In the listing below, identify each line with the word "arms" and return those lines.

--- START ---

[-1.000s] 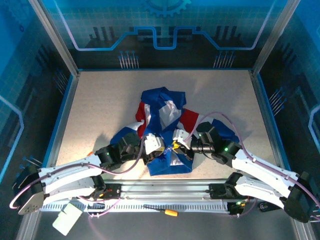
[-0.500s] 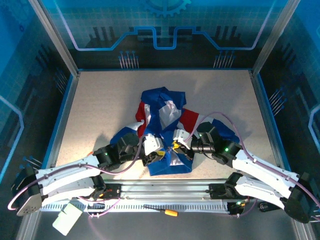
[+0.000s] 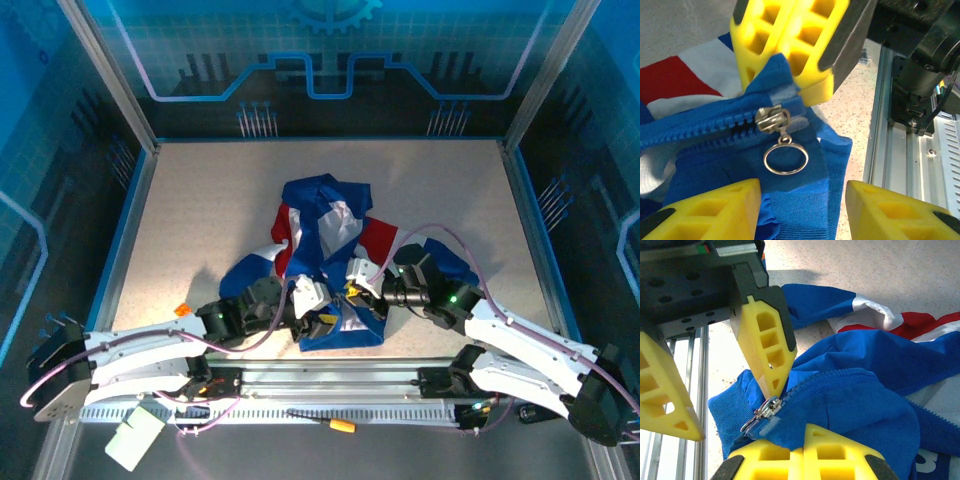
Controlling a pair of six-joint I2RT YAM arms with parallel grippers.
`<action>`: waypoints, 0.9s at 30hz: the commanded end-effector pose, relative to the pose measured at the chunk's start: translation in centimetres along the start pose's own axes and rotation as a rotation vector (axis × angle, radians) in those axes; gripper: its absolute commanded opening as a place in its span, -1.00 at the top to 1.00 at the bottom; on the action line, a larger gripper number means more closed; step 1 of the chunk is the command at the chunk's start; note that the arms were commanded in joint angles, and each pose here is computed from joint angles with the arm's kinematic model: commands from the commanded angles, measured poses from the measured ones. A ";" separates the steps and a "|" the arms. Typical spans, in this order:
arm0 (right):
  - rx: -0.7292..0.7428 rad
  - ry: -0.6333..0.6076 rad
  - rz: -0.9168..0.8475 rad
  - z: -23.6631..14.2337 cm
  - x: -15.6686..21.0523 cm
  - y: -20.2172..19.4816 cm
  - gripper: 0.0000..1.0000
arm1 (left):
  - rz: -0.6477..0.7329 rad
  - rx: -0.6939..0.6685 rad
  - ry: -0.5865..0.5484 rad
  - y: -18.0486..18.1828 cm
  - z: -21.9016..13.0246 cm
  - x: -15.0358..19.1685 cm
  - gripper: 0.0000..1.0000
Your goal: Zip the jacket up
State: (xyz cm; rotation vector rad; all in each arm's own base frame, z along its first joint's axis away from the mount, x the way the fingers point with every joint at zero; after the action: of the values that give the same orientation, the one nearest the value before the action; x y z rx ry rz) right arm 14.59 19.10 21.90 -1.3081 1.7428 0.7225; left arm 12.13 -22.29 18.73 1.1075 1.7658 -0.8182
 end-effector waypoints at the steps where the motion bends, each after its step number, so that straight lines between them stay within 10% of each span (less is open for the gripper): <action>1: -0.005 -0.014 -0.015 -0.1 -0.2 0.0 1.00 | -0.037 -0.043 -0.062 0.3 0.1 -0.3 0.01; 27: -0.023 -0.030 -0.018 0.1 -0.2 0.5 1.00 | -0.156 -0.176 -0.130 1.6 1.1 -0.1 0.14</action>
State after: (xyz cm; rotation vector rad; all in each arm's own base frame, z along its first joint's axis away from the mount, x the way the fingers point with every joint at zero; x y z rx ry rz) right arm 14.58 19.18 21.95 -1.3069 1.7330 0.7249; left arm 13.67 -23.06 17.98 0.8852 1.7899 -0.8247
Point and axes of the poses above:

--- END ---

• [Exercise output]
Controlling a pair of six-joint I2RT YAM arms with parallel grippers.
`<action>`: waypoints, 0.9s at 30hz: the commanded end-effector pose, relative to the pose measured at the chunk's start: translation in centimetres along the start pose's own axes and rotation as a rotation vector (axis × angle, radians) in those axes; gripper: its absolute commanded opening as a place in its span, -1.00 at the top to 1.00 at the bottom; on the action line, a larger gripper number means more closed; step 1 of the chunk is the command at the chunk's start; note that the arms were commanded in joint angles, and each pose here is computed from joint angles with the arm's kinematic model: commands from the commanded angles, measured poses from the measured ones. A ";" separates the steps and a "|" the arms. Typical spans, in this order:

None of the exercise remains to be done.